§ Exercise objective:
When a line in the records contains the string "between", copy that line.

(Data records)
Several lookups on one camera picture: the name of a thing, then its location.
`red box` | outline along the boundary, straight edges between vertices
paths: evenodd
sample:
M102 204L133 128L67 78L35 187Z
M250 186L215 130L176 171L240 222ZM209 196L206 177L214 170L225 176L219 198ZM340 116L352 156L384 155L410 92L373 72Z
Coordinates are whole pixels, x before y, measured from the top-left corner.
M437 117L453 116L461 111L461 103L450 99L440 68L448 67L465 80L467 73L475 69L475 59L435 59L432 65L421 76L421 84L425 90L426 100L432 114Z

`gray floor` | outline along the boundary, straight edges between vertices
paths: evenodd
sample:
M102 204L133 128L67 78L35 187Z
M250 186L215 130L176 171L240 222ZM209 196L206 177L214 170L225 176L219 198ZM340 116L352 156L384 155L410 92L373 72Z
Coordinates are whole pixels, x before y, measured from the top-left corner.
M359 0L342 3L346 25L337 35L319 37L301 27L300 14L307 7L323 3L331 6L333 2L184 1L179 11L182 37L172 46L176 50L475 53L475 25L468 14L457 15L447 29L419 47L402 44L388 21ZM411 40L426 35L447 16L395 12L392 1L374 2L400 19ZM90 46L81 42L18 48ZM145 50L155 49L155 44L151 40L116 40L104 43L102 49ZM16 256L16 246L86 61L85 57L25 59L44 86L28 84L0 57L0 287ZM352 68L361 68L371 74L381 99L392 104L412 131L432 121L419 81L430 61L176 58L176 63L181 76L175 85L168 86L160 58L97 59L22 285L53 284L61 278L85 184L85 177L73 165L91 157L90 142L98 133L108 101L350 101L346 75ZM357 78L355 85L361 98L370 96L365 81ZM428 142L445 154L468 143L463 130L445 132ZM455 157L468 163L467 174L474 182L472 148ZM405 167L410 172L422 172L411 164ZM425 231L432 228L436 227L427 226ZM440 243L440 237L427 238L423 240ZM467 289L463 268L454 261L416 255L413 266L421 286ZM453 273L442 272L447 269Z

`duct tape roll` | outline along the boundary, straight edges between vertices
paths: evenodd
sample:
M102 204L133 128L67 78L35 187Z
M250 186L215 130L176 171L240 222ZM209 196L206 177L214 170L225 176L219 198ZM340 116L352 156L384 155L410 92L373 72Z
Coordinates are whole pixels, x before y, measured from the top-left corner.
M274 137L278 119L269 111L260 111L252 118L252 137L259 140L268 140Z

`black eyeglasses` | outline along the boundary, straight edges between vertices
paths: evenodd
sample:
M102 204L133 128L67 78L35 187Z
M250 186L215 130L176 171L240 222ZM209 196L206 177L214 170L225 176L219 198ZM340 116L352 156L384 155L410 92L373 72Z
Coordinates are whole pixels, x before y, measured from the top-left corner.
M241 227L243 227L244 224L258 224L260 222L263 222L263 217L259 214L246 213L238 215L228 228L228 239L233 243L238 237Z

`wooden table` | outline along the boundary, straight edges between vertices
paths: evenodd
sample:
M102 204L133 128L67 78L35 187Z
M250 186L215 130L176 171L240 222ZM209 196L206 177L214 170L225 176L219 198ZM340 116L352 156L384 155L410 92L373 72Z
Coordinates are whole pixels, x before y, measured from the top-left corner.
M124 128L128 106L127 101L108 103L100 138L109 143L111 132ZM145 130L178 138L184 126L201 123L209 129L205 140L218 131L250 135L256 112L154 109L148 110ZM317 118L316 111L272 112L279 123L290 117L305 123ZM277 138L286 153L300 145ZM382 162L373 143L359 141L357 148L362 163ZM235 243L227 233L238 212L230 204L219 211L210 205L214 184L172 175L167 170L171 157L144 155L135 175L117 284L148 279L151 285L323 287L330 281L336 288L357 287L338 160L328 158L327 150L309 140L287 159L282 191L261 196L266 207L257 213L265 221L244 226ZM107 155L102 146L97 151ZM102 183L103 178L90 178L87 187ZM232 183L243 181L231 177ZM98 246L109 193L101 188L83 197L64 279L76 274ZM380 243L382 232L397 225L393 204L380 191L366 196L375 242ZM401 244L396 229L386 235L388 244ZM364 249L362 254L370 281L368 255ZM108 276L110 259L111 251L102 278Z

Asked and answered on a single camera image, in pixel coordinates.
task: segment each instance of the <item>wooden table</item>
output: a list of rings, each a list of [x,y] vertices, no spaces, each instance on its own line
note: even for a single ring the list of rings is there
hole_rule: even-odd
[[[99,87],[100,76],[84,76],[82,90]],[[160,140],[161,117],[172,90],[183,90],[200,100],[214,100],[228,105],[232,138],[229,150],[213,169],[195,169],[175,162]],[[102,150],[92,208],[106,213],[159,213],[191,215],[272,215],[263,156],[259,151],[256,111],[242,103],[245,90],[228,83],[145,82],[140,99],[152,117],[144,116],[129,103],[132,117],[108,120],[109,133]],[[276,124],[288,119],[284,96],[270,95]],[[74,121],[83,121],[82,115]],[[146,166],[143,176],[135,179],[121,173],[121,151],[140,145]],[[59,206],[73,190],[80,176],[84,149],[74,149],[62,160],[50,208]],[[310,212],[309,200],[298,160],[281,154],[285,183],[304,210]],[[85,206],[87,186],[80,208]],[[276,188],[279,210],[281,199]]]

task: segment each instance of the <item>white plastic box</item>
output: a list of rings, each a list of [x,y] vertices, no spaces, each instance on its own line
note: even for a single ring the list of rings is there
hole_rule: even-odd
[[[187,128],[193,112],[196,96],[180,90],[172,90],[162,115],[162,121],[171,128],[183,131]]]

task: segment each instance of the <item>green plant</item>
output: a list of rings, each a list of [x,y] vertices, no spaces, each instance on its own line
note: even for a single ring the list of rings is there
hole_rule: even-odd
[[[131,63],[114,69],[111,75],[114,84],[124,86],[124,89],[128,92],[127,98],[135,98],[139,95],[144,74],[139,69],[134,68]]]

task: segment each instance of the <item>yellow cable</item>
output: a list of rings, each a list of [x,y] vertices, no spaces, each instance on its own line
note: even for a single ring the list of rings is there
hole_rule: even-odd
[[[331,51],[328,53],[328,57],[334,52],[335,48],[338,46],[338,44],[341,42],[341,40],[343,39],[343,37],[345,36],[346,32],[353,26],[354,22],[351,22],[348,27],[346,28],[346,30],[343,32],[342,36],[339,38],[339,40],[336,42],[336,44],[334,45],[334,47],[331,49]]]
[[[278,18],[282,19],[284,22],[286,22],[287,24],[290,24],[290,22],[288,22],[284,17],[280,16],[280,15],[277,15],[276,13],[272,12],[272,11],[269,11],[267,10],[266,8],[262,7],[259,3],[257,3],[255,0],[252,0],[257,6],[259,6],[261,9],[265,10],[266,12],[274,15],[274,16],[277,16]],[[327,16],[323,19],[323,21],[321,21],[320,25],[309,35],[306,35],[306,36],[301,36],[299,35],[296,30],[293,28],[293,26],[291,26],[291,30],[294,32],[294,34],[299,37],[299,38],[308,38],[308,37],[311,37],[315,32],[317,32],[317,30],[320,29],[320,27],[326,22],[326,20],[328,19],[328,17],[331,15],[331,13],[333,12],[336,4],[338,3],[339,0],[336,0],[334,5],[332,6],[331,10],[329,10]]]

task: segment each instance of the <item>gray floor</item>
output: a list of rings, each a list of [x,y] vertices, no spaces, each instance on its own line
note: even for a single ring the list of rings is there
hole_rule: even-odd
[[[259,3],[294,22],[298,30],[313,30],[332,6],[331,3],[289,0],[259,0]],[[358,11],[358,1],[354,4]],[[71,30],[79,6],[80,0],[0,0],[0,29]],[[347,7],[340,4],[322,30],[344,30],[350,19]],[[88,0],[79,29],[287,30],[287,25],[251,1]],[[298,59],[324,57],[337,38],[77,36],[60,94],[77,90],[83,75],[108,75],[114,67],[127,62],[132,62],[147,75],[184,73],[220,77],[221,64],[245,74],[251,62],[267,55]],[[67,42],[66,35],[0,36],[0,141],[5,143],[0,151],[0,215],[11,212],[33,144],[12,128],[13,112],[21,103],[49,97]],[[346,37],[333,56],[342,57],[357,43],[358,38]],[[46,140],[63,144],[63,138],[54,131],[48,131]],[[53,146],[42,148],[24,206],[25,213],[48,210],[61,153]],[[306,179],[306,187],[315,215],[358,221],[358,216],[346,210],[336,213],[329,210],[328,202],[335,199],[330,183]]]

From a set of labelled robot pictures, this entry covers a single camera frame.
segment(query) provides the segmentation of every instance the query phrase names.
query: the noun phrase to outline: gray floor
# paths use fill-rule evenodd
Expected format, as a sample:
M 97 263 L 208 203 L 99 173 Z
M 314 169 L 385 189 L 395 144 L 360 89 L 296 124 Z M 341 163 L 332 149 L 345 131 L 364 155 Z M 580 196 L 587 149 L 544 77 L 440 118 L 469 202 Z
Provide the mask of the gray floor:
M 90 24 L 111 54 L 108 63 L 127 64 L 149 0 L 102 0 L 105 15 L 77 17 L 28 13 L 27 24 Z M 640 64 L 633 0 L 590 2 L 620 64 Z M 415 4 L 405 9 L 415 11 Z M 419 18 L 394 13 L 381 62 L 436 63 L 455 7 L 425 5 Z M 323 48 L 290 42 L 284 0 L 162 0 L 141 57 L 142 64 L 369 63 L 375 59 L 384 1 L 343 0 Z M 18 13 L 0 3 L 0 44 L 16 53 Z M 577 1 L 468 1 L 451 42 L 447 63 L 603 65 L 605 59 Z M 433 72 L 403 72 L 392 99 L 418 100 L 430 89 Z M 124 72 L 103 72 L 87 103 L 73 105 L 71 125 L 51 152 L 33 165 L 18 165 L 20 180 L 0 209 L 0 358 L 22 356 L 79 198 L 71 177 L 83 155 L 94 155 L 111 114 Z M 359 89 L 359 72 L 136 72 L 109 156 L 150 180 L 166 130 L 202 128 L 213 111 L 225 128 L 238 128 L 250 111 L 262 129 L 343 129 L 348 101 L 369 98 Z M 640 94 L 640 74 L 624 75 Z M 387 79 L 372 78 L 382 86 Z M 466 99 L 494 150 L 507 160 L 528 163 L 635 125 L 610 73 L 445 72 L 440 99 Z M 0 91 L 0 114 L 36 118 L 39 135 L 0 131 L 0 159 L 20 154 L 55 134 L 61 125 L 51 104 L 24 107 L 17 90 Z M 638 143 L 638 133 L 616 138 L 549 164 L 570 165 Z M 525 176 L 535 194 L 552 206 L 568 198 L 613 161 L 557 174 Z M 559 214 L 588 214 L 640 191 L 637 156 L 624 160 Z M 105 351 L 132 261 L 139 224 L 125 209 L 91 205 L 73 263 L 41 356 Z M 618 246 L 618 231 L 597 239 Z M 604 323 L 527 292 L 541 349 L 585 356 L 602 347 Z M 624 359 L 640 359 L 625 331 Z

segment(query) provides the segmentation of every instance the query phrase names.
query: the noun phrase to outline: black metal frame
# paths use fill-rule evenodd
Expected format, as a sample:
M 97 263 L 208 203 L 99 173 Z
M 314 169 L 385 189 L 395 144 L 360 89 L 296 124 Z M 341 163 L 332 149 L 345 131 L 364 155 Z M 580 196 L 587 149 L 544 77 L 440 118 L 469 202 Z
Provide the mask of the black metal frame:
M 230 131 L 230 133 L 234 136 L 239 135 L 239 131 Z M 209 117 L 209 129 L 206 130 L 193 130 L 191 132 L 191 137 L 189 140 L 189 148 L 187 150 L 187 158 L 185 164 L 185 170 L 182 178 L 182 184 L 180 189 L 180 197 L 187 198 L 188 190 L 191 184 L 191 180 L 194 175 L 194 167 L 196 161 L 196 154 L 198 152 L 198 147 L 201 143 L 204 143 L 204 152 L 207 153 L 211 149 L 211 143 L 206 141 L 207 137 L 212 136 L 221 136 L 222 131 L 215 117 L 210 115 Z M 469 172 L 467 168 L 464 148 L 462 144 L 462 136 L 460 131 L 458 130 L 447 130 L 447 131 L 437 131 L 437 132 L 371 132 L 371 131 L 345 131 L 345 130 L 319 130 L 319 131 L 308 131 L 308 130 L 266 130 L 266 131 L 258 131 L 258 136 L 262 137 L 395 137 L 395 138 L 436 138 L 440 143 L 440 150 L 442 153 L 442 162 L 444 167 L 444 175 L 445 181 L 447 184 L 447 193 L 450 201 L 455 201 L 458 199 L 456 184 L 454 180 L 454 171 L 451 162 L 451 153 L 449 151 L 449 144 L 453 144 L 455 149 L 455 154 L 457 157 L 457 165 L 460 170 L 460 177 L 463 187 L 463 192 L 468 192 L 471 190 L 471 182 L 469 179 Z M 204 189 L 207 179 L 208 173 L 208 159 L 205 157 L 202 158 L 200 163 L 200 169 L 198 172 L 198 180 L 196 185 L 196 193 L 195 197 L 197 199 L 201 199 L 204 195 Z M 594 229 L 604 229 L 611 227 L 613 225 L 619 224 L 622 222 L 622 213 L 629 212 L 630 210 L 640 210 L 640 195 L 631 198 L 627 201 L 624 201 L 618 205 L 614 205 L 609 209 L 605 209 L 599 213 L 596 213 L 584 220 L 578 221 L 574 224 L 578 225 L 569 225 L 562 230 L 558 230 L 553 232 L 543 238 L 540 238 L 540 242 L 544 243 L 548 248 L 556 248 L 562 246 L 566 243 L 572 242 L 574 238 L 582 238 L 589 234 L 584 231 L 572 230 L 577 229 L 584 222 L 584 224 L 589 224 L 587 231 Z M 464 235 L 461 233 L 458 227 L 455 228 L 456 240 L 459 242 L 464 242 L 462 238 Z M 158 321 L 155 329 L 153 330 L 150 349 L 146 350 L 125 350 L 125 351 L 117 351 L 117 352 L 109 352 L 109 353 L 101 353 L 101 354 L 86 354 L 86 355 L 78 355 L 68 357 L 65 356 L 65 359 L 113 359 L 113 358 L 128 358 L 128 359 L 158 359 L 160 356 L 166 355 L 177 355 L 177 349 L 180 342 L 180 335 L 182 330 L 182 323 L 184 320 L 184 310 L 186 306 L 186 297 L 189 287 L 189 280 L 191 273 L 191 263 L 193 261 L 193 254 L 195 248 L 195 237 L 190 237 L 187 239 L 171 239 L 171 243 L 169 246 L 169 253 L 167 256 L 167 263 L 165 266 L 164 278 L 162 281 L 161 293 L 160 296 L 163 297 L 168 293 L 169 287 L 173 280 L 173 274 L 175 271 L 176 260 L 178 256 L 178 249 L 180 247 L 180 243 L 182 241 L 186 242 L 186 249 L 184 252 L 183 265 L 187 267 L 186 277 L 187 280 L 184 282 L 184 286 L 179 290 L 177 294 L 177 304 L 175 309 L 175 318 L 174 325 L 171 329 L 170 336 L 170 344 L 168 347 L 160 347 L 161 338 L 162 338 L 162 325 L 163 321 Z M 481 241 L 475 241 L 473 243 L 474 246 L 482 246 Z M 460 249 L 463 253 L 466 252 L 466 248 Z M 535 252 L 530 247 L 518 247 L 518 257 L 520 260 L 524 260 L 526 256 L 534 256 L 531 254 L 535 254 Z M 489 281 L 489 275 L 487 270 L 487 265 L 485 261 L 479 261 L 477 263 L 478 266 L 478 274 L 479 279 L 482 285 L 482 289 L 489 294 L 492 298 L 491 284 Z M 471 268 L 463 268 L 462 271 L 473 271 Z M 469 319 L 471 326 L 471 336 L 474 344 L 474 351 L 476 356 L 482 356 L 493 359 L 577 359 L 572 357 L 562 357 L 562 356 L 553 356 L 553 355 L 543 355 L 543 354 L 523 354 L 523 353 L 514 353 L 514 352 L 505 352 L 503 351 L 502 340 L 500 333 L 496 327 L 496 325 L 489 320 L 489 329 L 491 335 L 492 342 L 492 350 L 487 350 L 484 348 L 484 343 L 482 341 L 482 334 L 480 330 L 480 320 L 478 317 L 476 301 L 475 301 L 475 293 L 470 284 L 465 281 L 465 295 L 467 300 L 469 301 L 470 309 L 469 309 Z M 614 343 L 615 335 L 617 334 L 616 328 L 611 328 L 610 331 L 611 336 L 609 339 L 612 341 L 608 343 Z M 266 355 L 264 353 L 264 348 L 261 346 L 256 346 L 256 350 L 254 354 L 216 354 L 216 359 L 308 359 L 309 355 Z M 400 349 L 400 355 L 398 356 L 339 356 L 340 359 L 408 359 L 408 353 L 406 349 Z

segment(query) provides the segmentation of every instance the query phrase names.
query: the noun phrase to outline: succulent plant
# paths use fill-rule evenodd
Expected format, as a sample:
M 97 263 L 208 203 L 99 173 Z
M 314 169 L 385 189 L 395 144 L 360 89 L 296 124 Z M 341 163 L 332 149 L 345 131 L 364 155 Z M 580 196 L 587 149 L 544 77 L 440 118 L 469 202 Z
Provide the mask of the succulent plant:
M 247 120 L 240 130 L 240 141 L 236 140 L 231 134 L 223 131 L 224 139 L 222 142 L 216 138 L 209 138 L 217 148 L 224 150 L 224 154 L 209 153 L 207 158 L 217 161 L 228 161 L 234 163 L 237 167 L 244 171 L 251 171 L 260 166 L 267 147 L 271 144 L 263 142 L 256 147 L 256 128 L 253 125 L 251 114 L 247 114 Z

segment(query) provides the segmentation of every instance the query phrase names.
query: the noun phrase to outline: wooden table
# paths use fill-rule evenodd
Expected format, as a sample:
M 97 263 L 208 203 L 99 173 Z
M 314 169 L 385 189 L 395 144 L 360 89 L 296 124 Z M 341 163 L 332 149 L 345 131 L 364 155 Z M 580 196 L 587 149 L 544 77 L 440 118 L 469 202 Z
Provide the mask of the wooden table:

§ Response to the task:
`red box` | outline along the boundary, straight edges between vertices
`gray floor` | outline along the boundary, straight edges between vertices
`duct tape roll` | outline along the boundary, straight edges between vertices
`black eyeglasses` | outline along the boundary, straight edges between vertices
`wooden table` | outline along the boundary, straight edges between vertices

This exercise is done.